*Data*.
****************
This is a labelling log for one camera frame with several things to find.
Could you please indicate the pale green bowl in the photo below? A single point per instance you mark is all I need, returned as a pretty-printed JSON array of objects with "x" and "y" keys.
****************
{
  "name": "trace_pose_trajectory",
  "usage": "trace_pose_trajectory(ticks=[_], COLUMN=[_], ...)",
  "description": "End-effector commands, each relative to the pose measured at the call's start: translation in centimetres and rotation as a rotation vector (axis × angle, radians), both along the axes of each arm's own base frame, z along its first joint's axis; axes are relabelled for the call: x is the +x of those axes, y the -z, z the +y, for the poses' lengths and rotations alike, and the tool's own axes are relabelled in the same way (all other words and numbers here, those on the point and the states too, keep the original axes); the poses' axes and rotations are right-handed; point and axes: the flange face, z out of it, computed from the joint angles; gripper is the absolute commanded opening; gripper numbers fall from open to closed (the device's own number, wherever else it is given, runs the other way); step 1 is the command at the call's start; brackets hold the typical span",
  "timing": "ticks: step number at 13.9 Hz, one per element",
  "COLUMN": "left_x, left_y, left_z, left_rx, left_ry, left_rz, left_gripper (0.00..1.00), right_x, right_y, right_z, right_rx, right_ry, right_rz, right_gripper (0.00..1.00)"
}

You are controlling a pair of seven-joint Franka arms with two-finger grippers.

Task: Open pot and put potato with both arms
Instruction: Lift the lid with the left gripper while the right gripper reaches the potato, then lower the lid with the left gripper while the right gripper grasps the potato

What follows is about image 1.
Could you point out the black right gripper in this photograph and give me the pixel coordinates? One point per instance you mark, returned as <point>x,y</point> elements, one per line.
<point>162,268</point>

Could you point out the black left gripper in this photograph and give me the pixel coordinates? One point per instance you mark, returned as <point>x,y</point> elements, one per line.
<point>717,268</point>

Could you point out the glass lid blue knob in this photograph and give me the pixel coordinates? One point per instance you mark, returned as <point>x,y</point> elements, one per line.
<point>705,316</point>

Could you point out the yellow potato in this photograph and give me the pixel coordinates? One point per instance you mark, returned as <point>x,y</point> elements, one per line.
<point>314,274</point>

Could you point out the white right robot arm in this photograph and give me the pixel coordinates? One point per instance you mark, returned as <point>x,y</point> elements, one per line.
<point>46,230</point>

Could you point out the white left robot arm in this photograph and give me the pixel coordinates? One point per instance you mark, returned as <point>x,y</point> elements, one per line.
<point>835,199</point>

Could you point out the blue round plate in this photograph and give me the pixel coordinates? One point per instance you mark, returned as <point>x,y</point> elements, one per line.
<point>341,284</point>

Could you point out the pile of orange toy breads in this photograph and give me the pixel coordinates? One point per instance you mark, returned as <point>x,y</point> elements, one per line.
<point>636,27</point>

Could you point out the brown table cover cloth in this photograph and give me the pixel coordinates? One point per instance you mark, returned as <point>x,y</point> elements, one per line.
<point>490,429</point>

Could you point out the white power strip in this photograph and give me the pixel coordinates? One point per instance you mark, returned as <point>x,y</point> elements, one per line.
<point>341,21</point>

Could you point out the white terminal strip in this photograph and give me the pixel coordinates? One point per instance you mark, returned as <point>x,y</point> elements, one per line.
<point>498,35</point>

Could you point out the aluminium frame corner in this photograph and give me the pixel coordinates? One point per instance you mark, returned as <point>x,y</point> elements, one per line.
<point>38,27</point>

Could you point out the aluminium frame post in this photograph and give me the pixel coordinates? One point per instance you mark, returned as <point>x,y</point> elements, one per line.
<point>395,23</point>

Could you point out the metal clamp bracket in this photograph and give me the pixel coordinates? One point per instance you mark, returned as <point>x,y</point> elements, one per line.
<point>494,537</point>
****************
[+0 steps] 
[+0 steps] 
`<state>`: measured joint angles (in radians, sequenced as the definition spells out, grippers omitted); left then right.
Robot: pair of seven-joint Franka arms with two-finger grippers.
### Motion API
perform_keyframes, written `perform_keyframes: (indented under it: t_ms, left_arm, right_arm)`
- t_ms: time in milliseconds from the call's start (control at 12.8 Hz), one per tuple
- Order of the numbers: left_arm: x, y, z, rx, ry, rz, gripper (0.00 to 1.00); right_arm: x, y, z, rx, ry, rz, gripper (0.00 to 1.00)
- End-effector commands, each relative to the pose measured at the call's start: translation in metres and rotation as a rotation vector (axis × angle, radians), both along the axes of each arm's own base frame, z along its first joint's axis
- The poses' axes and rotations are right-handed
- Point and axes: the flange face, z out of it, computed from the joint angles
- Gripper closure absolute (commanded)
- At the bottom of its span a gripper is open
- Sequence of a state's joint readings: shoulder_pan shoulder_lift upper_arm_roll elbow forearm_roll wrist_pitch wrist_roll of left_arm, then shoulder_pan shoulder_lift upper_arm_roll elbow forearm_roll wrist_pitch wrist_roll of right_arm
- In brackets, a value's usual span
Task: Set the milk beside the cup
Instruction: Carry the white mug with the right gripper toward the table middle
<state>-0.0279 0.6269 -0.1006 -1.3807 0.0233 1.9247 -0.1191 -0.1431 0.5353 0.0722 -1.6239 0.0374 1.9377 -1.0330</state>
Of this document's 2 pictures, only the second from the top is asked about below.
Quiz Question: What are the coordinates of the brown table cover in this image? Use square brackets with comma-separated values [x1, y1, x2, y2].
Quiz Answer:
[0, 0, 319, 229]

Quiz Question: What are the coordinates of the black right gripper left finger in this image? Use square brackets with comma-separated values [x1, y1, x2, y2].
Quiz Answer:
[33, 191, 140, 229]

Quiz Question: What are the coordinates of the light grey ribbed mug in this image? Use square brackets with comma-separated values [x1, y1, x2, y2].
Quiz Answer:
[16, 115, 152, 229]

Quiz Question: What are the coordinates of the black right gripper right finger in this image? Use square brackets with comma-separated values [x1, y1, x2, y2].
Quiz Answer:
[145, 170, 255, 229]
****************
*Exercise prompt*.
Leave out every line above except those from the line with "This is a labelling" up to and including the line with "Could you please", and copy those exactly.

*Solution for this task*.
This is a labelling log for one camera frame with several things to find.
Could you please indicate the pale green bowl in the photo below? A single point per instance you mark is all I need, returned as a pretty-printed JSON array of objects with "x" and "y" keys.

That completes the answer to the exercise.